Many Iraqis were killed in the firefight that followed. In the normal course, their bodies would have been left on the battlefield for subsequent burial. However, commanders wanted to know whether an insurgent suspected of killing six British soldiers in 2003 was among the dead. So, according to the MoD, soldiers brought the bodies of 20 dead Iraqis back to their base at Camp Abu Naji for checking, along with nine live prisoners.

Their families challenged these figures. They alleged that at least one of the 20, Hamid Al-Sweady, was still alive on arrival at the British base and subsequently murdered. Other detainees were ill-treated, they said. So the families issued proceedings for judicial review, asking the court to order an independent investigation.

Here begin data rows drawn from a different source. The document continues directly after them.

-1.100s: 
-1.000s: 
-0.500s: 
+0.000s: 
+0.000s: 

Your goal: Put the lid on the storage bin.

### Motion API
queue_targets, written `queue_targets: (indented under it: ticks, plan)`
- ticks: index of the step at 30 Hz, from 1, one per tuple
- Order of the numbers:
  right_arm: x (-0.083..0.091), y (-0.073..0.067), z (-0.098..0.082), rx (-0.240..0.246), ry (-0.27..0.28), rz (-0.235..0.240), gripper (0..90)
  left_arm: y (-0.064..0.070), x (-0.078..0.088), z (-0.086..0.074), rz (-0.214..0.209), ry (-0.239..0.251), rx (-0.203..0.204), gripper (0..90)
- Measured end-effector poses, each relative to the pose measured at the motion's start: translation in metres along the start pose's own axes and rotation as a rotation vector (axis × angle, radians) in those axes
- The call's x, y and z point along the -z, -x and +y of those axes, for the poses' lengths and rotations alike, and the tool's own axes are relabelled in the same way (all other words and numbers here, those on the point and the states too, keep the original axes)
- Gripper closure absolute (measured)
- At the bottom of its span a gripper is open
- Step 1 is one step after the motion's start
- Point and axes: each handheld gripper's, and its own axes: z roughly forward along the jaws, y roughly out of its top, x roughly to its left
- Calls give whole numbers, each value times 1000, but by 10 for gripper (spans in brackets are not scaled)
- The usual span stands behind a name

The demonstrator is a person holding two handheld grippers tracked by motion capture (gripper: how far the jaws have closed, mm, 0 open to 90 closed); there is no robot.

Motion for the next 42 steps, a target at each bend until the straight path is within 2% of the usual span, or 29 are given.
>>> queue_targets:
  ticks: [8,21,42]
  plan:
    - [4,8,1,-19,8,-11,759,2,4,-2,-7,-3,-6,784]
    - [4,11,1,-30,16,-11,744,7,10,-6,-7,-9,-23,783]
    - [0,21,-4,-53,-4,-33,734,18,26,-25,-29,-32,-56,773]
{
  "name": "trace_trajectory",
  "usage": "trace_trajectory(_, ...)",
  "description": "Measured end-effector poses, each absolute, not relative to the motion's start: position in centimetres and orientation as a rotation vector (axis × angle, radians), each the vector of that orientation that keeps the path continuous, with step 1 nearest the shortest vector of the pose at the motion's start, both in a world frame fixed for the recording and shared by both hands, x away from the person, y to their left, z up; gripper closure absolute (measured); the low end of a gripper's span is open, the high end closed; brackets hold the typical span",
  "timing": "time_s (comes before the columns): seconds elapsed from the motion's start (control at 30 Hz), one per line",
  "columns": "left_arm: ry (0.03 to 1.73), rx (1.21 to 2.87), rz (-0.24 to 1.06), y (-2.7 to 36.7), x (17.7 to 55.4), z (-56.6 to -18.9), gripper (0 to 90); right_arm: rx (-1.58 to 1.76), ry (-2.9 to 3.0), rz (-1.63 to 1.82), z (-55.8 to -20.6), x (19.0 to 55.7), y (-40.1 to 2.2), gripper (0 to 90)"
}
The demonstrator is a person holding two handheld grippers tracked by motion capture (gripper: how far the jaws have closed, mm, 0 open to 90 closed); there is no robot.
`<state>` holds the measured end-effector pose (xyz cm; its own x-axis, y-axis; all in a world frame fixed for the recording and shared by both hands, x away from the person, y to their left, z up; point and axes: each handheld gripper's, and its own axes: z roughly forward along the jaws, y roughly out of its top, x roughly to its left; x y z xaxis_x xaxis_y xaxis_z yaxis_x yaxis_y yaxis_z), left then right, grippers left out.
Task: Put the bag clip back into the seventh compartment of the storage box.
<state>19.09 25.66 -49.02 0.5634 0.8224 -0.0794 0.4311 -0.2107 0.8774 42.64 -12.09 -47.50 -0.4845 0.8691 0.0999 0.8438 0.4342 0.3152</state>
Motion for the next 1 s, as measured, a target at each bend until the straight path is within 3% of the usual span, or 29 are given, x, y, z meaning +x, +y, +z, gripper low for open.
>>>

But the MoD proved unable to comply with its duty of disclosure. Eventually, the defence secretary, Bob Ainsworth, accepted that the High Court was not in a position to decide the case. He conceded the relatives’ request for a public inquiry and agreed to pay indemnity costs.

The Al-Sweady inquiry heard its last planned witness on 20 March. That was when Patrick O’Connor QC, for the Iraqi families, made his dramatic concession, telling the chairman that his clients would ‘not be submitting that, on the balance of probabilities, live Iraqis captured during the course of the battle on 14 May 2004 died or were killed at Camp Abu Naji’.

O’Connor emphasised that his clients were dependent upon the material that had been disclosed by the inquiry, which was incomplete. He was not conceding that those who died had been lawfully killed. But the evidence supported the conclusion that 20 bodies had been recovered from the battlefield and 20 bodies were returned to the Iraqi authorities the next day.

That was not something it had been easy for his clients to accept. Sir Thayne Forbes, the inquiry chairman, commended O’Connor and his team for their concession, saying it was ‘in the highest traditions of the English bar’.

But who was to blame for a five-year inquiry costing more than £22m? O’Connor reminded Forbes that it had been set up by the government because the MoD’s ‘lamentable’ approach to disclosure had left it unable to satisfy the High Court that the Iraqi claims were unarguable. ‘This position was itself a reflection of the lack of proper records at Camp Abu Naji at the time and ineffective subsequent internal army investigations,’ he added.

So the army must carry the blame. But not, fortunately, for murder.